Z1=tf.keras.layers.Conv2D(filters=8 , kernel_size= (4,4), strides=(1, 1), padding='same',activation='relu')(input_img)
P1=tf.keras.layers.MaxPool2D(pool_size=(4, 4), strides=(4, 4), padding='same')(Z1)
Z2=tf.keras.layers.Conv2D(filters=16 , kernel_size= (2,2), strides=(1, 1), padding='same',activation='relu')(P1)
Test failed error raised:
Test failed
Expected value
['Conv2D', (None, 64, 64, 8), 392, 'same', 'linear', 'GlorotUniform']
does not match the input value:
['Conv2D', (None, 64, 64, 8), 392, 'same', 'relu', 'GlorotUniform']
I think I was a bit too indirect in my answer.
The syntax of your edited code (combining conv2d and relu into one layer by adding activation parameter in conv2d) is valid. However, the test failed because the test is looking at the layers in the model and that test expects conv2d and rely to be 2 separate layers.
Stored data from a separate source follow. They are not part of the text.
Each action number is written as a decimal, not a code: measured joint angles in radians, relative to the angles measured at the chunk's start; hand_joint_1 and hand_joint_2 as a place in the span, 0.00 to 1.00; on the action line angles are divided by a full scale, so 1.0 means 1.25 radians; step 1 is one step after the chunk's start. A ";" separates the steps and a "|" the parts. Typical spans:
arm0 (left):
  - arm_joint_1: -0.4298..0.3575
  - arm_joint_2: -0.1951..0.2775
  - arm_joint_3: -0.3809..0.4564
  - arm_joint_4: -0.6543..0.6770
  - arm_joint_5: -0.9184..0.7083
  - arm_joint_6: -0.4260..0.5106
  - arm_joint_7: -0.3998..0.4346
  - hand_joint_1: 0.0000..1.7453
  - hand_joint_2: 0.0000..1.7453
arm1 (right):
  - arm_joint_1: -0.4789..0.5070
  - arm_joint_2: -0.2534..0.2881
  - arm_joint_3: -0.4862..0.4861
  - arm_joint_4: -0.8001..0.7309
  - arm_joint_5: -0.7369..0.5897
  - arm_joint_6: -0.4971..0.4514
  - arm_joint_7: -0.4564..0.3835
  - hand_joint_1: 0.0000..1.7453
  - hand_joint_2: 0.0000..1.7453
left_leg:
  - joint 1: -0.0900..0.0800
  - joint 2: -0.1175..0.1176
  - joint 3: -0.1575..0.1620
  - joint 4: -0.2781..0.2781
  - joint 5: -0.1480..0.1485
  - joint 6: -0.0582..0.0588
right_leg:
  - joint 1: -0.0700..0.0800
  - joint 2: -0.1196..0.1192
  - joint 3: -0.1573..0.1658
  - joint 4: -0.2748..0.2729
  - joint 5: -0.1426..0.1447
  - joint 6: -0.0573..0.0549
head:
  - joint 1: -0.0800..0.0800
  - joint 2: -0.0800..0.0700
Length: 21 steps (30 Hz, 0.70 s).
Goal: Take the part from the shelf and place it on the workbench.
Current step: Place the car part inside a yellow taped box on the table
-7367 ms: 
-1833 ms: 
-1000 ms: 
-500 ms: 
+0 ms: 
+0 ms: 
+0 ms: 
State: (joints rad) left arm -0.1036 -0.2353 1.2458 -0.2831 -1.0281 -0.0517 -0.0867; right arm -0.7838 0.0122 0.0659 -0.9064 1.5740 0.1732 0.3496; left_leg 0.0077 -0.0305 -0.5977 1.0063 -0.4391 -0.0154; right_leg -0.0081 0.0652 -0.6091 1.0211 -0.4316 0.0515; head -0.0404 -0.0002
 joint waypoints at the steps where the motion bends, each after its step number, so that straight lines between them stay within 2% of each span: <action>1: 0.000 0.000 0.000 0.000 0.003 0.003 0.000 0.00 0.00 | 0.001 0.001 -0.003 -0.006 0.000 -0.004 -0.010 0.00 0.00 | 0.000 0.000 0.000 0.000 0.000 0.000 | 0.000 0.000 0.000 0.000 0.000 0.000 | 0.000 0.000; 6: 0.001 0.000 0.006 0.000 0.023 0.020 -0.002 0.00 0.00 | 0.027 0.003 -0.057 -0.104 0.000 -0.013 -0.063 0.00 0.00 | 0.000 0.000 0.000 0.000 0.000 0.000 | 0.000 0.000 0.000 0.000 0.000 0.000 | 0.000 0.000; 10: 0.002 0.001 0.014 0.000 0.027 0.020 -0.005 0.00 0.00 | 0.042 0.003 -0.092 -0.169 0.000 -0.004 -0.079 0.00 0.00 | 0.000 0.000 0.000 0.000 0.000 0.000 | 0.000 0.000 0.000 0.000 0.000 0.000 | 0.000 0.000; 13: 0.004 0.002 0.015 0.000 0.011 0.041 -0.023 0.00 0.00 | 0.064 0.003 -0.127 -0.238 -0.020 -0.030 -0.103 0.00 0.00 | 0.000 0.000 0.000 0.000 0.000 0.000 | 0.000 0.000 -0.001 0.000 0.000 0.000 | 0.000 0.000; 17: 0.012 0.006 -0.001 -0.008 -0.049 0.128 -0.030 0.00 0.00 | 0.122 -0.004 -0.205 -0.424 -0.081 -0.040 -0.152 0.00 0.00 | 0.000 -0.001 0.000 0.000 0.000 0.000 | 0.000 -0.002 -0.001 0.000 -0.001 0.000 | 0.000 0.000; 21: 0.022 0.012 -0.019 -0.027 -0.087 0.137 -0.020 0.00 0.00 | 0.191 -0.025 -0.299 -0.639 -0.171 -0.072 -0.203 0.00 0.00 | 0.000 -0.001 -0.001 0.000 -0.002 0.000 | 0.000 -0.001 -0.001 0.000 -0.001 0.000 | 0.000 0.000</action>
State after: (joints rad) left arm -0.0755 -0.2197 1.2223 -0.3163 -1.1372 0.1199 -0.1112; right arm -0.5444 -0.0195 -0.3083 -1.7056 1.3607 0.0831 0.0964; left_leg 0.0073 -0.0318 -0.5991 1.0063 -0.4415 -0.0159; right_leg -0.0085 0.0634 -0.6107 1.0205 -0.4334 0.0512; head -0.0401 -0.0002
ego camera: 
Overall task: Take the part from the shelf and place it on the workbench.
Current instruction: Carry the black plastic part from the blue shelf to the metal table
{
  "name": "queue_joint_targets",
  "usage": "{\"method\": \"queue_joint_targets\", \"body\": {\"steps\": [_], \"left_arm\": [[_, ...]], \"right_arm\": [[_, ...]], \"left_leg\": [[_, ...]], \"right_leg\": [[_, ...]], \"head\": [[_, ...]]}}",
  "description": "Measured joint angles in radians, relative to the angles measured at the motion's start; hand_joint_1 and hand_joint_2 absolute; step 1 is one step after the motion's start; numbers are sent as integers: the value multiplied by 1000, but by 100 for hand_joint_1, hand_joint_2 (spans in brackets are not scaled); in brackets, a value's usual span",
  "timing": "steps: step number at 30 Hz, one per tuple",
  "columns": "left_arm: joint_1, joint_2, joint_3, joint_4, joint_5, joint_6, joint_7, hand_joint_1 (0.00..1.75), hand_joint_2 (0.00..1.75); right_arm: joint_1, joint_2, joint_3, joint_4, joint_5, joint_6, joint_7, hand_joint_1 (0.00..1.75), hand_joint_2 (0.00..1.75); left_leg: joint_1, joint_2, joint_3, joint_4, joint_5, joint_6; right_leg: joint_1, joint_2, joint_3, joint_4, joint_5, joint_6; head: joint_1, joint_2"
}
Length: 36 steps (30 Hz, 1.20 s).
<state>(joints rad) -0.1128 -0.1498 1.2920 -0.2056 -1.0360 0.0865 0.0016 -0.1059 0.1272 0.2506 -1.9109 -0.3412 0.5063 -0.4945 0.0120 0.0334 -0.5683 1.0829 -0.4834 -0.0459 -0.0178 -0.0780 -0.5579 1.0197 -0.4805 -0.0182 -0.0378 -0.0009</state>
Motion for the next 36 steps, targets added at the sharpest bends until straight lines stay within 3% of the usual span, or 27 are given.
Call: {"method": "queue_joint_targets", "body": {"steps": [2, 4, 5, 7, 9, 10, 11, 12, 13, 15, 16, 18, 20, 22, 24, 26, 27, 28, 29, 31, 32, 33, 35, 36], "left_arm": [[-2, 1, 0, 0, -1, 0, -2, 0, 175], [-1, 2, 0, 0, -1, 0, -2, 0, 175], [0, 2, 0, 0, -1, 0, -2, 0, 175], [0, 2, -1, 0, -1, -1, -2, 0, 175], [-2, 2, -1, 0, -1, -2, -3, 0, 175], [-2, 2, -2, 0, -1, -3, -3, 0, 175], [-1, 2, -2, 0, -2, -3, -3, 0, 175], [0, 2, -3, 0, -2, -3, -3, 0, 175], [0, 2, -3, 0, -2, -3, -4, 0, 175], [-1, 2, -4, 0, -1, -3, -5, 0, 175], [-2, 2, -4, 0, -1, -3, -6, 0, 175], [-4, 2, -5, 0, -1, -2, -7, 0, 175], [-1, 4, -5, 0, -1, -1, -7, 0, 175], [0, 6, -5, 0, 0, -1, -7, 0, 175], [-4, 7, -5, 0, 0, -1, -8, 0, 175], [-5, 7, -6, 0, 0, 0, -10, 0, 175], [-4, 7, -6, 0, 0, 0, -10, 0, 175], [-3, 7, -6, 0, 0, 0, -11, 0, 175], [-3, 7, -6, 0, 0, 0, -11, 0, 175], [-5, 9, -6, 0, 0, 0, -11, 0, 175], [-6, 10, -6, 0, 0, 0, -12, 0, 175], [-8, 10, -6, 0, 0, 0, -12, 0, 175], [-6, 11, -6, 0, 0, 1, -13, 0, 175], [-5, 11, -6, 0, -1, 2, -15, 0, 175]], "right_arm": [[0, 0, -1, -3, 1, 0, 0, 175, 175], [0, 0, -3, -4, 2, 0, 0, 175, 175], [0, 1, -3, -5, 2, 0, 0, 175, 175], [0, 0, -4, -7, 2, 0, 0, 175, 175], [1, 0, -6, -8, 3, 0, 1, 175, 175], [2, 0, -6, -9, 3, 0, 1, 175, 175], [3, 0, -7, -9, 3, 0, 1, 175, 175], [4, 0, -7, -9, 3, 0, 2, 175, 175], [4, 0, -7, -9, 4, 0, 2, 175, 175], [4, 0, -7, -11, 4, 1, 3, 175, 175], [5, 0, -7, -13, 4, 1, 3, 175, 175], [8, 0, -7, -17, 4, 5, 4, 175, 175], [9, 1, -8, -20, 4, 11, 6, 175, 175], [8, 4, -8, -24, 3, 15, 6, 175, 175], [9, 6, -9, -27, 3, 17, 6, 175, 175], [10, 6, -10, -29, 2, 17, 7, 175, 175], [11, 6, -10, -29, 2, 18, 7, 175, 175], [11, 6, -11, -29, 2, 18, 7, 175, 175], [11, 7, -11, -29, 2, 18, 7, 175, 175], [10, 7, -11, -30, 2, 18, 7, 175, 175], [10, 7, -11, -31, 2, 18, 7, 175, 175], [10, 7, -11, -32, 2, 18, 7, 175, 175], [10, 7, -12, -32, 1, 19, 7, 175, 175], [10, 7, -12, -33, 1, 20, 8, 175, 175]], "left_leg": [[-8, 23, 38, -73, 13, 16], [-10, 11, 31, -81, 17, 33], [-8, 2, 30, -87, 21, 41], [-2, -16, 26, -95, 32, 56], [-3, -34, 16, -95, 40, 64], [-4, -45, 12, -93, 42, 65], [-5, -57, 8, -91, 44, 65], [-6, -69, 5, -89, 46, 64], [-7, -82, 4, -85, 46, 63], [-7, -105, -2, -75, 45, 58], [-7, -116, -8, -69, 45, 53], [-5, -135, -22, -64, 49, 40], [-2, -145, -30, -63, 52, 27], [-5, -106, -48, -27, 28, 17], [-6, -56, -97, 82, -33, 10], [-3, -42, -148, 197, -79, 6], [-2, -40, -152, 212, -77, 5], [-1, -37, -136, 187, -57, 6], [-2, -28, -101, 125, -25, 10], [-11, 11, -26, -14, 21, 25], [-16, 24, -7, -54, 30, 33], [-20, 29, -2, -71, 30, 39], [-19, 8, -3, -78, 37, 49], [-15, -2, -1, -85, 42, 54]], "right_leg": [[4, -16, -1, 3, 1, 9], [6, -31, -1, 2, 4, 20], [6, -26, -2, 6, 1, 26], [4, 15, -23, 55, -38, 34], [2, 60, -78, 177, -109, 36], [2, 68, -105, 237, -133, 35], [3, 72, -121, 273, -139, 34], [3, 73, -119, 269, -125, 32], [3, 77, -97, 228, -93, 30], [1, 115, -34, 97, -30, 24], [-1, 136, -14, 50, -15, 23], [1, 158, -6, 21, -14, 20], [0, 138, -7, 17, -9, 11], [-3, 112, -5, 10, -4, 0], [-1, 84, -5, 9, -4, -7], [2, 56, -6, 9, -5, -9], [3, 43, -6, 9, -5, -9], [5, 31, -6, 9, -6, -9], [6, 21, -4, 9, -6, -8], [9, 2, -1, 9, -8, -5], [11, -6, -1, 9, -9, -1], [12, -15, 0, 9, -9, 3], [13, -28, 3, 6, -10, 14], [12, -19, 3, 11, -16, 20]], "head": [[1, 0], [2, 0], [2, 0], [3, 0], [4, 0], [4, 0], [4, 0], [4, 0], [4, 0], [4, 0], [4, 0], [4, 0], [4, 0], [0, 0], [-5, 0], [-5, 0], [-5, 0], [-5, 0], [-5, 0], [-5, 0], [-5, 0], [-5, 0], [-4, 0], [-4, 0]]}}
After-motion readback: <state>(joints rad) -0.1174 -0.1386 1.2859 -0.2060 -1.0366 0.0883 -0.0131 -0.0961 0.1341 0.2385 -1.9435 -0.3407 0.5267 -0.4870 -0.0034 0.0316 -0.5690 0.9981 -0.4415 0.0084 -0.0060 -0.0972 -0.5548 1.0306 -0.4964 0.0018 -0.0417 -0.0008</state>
So going back to your original code, the error was raised for line 41 which was:
A1=tf.keras.layers.ReLU(Z1)
This line of code is passing Z1 to ReLU function. What you need to do instead is to pass Z1 to the object returned by this ReLU function, just like you do in the code lines for other layers.
This modification should correct the syntax as well as satisfy the test criteria.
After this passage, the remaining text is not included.